Ревности страшитесь, генерал: / Чудовище с зелеными глазами / Над жертвами смеется
[27].
Сии мысли внушены были женщиною-пауком.
Он вдохнула в меня неистовый и оргиастический екстаз.
Когда явила мне она свою любовь, хер мой воскачался, воскатился и воспламенился, аки колесо Иезекииля.
Единственный заостренный клык Чорной Вдовы впрыснул парадизьяльную радость в мои кинестетическье кости любови.
– Jigabuono-jigabuono.
Я хорошо знал его сородича – «жиг-а-жигу» – по колоньям, где провел не один день, валандаясь в поисках наслаждений в «буллифаллос» индийских рынков блядей. Посему отнюдь не смутился я значенью его и приуготовился к поглощенью, размечая территорью своей бритвы вострым украдчивым взором.
– Охвати меня руками, твой Папочка тебя ждет.
Зеницы мои оставались прикрыты.
Глянь-ка на Милую мою – пытается сквозь Полз пробиться.
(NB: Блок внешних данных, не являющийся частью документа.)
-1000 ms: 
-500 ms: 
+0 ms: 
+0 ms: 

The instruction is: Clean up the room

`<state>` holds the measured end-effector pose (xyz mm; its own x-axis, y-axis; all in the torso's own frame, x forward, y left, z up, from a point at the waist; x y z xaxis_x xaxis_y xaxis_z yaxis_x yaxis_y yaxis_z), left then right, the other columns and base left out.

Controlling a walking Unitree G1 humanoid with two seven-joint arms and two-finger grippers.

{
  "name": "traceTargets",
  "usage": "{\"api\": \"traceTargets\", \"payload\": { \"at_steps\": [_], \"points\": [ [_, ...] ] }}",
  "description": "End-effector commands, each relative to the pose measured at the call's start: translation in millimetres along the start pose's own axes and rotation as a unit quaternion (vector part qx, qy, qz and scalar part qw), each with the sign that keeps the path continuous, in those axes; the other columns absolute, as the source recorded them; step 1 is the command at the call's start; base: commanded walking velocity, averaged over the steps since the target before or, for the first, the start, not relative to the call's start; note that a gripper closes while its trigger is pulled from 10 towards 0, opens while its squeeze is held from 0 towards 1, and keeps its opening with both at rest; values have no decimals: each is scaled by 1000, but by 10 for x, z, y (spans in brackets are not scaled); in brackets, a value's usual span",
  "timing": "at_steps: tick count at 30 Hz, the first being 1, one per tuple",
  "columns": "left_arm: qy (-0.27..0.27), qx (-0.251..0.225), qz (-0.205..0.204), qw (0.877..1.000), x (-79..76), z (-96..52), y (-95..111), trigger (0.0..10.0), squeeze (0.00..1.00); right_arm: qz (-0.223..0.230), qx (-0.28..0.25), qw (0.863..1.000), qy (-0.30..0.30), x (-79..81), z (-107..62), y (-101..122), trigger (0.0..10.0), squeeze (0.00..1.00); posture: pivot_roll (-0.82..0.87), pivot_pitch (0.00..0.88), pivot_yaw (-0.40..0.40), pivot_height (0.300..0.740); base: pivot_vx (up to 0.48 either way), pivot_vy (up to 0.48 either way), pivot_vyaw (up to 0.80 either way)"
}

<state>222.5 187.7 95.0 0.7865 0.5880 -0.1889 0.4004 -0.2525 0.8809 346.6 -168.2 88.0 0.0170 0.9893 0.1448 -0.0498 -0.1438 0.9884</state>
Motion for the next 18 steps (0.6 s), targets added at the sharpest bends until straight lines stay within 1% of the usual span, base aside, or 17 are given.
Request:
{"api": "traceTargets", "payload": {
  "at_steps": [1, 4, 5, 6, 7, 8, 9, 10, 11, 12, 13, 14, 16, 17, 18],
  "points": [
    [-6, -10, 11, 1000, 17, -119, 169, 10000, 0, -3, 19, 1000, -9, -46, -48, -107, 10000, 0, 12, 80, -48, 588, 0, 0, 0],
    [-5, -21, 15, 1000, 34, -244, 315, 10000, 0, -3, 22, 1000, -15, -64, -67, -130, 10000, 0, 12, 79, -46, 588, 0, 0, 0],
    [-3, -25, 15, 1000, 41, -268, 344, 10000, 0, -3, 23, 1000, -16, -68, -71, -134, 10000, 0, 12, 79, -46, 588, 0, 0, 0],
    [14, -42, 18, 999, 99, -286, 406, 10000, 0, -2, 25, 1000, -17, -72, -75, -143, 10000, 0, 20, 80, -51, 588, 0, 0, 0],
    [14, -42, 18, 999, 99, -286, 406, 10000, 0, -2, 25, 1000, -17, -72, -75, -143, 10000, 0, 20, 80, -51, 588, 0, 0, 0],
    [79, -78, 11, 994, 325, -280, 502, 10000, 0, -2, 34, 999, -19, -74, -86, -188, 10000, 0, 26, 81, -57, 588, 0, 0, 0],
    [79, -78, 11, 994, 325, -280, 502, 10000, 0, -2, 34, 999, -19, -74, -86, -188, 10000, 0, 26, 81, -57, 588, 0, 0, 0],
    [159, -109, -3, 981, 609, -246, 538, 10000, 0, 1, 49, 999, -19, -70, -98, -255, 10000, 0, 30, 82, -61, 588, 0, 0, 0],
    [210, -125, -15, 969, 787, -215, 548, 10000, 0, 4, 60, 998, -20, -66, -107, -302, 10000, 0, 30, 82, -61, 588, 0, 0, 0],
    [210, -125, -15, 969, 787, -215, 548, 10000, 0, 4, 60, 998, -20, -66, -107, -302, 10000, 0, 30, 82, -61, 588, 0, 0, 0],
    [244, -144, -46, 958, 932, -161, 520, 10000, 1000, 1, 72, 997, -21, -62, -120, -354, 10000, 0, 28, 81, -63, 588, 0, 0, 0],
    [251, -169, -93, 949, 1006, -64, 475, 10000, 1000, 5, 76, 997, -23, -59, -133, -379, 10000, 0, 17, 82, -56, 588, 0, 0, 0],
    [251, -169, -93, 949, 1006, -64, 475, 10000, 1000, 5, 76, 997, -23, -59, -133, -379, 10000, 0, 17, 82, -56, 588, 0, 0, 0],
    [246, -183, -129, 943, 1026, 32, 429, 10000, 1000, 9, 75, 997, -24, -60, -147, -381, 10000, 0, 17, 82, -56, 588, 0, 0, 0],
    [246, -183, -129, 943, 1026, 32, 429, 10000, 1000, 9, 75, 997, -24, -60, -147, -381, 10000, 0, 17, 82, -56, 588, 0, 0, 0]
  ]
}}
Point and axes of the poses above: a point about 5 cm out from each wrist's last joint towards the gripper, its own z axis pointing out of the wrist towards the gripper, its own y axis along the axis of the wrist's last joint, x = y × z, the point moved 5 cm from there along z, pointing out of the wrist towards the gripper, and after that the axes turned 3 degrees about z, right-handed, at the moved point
– Мы целоваться будем до конца времен.
Без всякого отступничества зеницы мои отверзлись, и я узрел Джесси, коя вздымалась, вздымалась и вздымалась… в дионисийском неистовствии. У греков для сего было слово: Sparagamos – разрыванье жарко преследуемых жертв на куски. Тем, кто залег за мною:
– Я здесь, – сказал я уверенно, – дабы обсудить помпитус любви.
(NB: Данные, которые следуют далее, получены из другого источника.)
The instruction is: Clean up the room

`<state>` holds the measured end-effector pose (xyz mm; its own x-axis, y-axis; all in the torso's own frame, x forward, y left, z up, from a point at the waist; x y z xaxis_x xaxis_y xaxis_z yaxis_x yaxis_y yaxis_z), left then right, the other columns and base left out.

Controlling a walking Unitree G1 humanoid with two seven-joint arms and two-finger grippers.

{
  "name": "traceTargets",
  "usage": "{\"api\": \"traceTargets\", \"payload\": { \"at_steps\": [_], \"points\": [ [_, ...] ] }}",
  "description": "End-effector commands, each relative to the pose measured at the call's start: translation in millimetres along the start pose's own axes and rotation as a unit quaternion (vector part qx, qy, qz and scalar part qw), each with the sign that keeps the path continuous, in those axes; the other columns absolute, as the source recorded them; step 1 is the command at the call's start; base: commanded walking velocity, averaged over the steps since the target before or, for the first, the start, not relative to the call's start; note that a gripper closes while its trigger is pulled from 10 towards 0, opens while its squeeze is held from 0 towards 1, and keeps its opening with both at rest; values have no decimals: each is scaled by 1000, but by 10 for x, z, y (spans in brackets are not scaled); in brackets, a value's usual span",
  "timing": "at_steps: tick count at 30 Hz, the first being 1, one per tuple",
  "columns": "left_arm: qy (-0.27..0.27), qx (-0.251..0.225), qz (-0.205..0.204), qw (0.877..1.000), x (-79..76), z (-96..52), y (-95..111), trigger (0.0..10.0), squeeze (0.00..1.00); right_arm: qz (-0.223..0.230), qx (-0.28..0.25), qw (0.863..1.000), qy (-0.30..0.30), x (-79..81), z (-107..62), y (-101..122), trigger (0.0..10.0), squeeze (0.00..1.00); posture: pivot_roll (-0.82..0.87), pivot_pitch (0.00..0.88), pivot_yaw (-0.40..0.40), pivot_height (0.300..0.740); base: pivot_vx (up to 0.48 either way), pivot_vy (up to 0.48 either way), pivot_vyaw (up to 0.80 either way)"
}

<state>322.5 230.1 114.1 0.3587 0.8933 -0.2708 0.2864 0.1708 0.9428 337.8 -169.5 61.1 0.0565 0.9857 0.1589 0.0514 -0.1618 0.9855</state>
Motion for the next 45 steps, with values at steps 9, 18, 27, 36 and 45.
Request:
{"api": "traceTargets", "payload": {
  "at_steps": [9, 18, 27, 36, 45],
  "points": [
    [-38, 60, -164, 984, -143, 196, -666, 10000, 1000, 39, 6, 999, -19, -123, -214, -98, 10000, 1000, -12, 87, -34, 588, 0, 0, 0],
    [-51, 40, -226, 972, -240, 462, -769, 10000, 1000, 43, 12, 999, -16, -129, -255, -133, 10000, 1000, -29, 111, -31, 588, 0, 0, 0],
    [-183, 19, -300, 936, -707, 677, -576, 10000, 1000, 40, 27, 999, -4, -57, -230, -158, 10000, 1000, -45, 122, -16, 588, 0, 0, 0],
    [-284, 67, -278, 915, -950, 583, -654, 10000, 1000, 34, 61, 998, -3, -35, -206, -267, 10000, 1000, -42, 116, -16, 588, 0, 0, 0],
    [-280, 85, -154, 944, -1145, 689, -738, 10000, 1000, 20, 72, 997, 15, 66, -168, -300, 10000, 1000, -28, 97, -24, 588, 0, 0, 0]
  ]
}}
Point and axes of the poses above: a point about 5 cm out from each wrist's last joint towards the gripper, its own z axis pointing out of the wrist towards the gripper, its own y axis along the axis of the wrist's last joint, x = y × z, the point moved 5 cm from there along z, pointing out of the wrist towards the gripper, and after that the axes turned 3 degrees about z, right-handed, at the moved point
Ухажерская фуга Чорной Вдовы облекла меня. Меня затопило феромонным половым зловоньем.
Во мне были ея младенцы, они населяли рот мой и анус. Паучата путались и с охотою кормились живыми соками, кои вырабатывали мои поры с таким воодушевленьем, что довольны б остались и самые жадные из блядских потентатов.
С жужжаньем диких пчел и сверчаньем сверчков, бряцавшими в воздухе окрест нас, я ощущал костяно-жесткий восторг пиявочного знахарства – он курсировал от макушки моей к самым стопам, облеченным в адские ботинки, направленные к северу.
Чорная паучиха вся нацелилася на то, чтоб уморить любовь во мне голодом.
А я разложился привольно, щедро и для нея открыто, свернувши главу свою ей в щетину, тычась в ея тактильные волоски и удушая себя ими, она ж величественно подтянулась вкруг меня, используя контактные свои хеморецепторы на кончиках передних ея лапок и сосцов для того, чтоб выбивать ими тахикардическую дробь тревоги на всех до единой еретических мышцах, коими я располагал.
Что бы по всему сему поводу сказал Джеки Пул, будь он по-прежнему жив? – подумалось мне, но я промолчал.
Я был человеком крови.
С температурою таял я в каплях с ее хелицер. Дотянувшися, коснулся тех гноящихся челюстей, что буквально высасывали из меня семя.
И тут волоски на персях ея ерзнули все вдруг и побежали, словно бы гнезда гарцующих пауков, сгрудившихся тысячами, внезапно растревожили на плотском их ложе.
– Вот как оно есть. – Я разделся пред паучихою.